Would you reproduce exactly the lines below from the one holding "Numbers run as" through the one holding "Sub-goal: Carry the", inclusive, and no others?

▼

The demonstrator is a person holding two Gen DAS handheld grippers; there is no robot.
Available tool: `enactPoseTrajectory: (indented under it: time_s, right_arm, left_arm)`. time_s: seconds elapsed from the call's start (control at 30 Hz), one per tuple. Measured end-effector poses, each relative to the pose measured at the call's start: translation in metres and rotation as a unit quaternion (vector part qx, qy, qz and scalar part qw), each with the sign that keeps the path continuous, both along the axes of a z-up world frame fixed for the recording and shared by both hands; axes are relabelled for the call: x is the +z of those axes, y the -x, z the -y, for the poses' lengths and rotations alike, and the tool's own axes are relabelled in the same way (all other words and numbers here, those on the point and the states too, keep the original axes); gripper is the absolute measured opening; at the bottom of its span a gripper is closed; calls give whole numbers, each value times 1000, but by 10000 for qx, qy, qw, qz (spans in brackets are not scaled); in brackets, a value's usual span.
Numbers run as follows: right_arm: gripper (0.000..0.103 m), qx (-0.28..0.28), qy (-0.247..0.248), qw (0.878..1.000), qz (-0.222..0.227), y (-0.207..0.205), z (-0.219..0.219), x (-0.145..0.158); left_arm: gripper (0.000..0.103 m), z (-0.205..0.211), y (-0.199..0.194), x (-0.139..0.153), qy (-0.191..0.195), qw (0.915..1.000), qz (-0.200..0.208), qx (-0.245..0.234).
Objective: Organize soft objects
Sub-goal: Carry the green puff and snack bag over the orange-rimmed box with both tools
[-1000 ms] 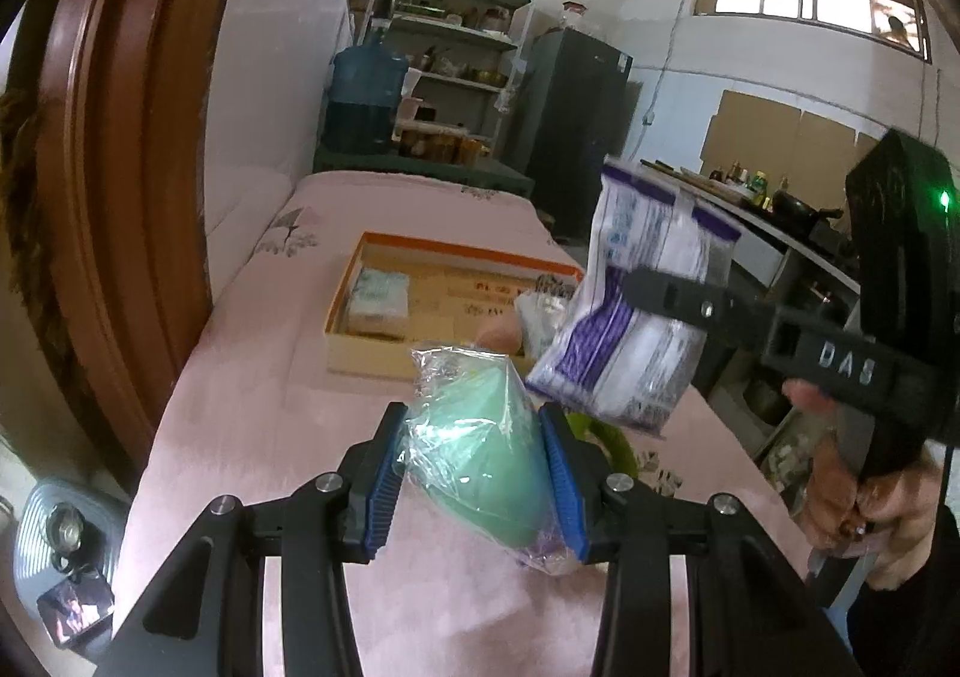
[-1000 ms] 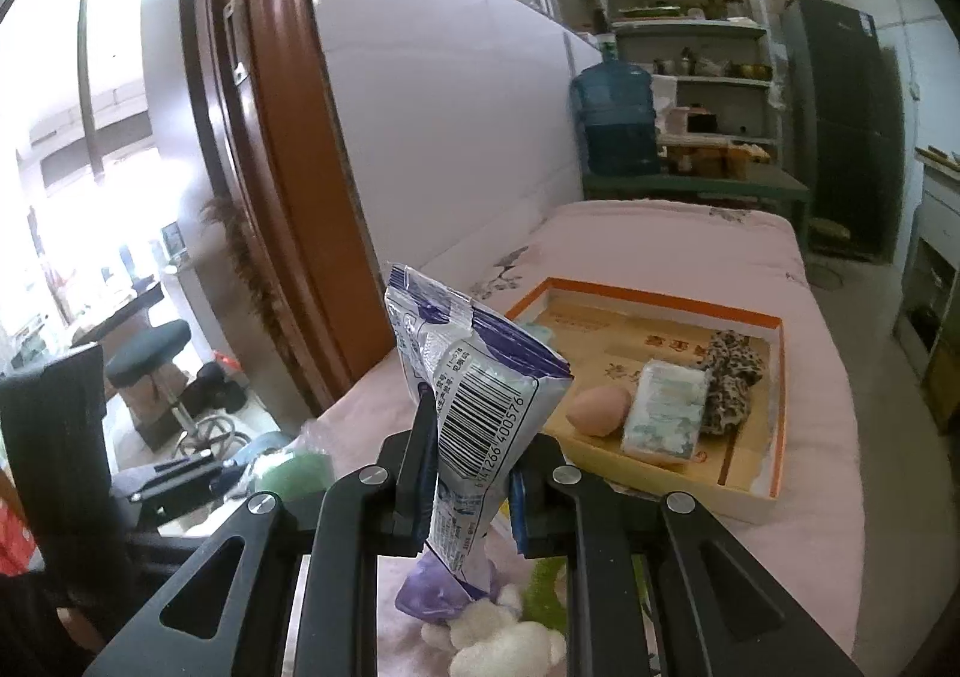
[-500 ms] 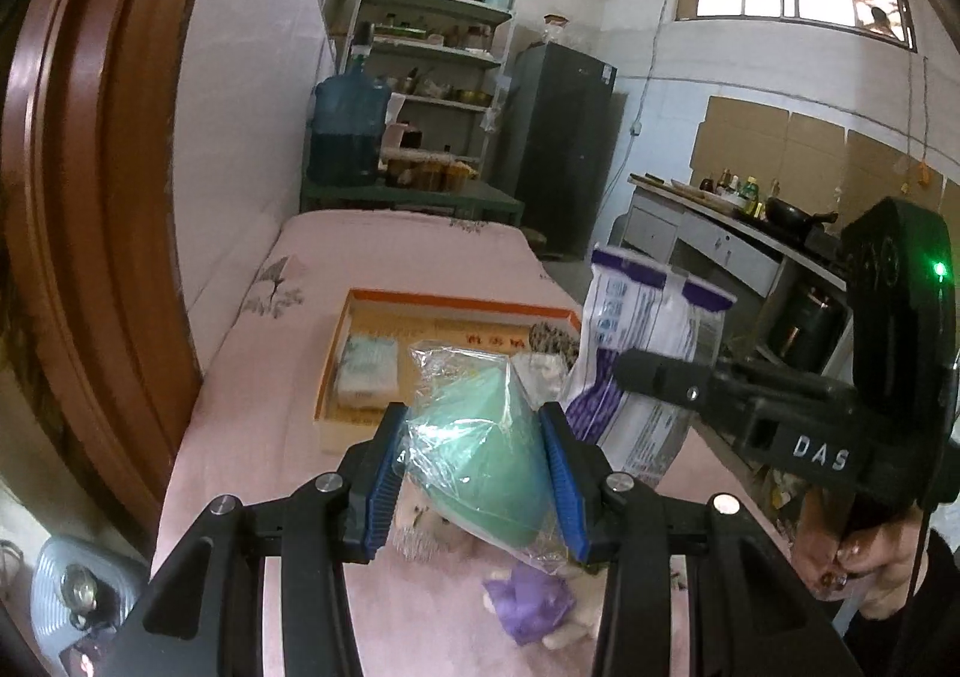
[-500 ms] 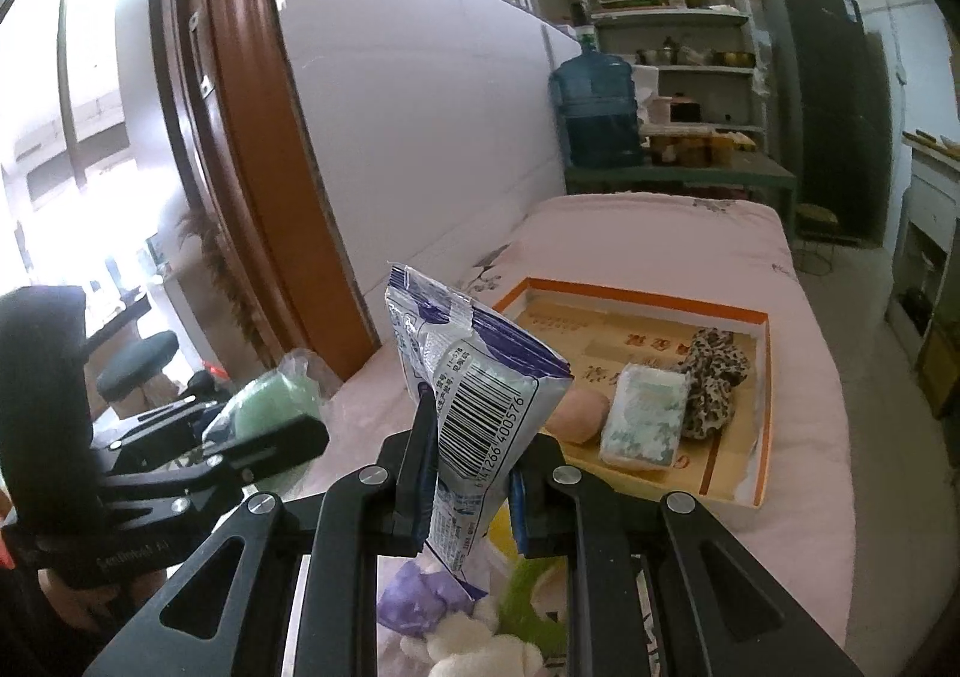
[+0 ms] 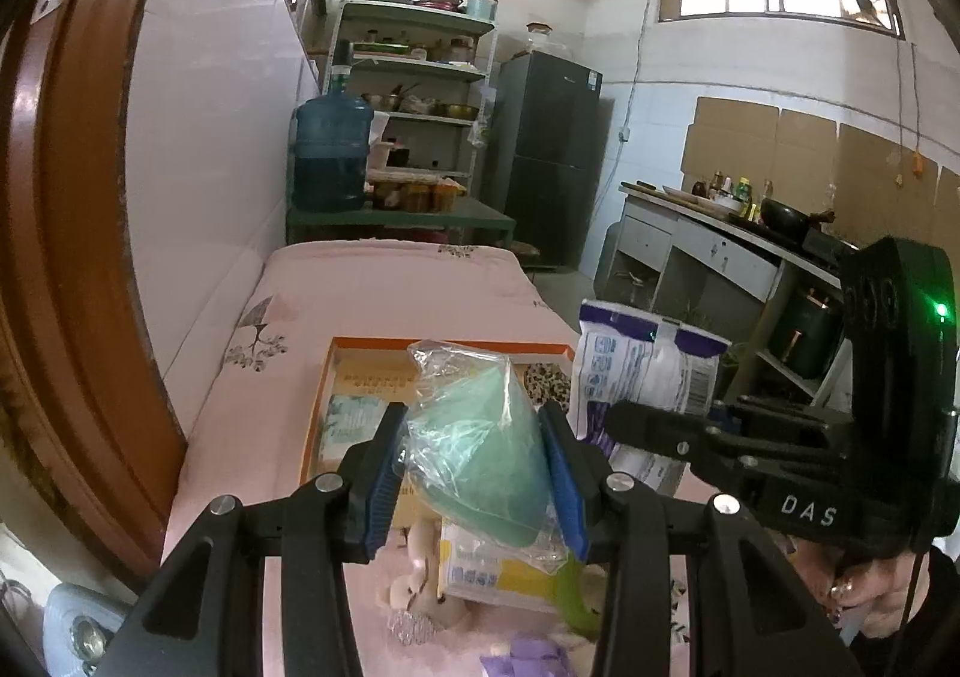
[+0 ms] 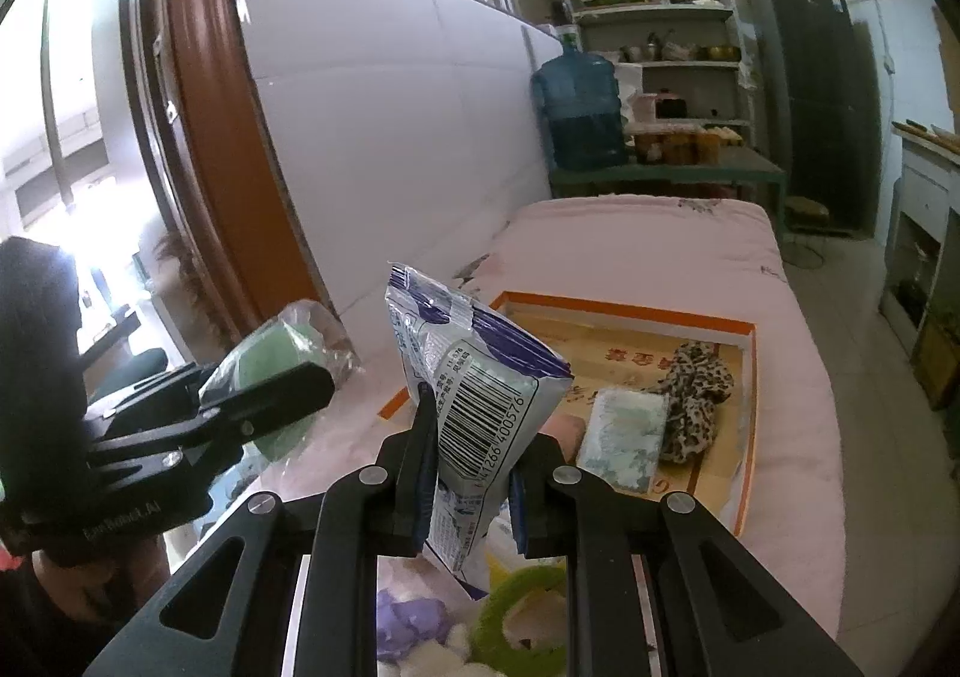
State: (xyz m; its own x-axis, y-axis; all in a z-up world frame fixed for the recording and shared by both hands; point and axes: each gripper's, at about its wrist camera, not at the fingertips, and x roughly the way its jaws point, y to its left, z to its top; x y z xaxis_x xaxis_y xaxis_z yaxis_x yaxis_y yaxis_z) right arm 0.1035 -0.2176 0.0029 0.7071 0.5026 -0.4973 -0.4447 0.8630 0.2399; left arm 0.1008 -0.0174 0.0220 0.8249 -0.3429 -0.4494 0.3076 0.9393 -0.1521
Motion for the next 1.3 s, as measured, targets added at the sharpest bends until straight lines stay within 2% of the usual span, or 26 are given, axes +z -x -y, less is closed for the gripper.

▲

__Finished task__
Numbers run as follows: right_arm: gripper (0.000..0.103 m), qx (-0.28..0.28), qy (-0.247..0.248), qw (0.878..1.000), qz (-0.222..0.227), y (-0.207..0.205), z (-0.219..0.219), x (-0.145..0.158); left_arm: gripper (0.000..0.103 m), z (-0.205..0.211), y (-0.199..0.194), x (-0.139..0.153), qy (-0.191..0.195), qw (0.915..1.000), qz (-0.200..0.208), qx (-0.245..0.234).
Objective: Organize soft objects
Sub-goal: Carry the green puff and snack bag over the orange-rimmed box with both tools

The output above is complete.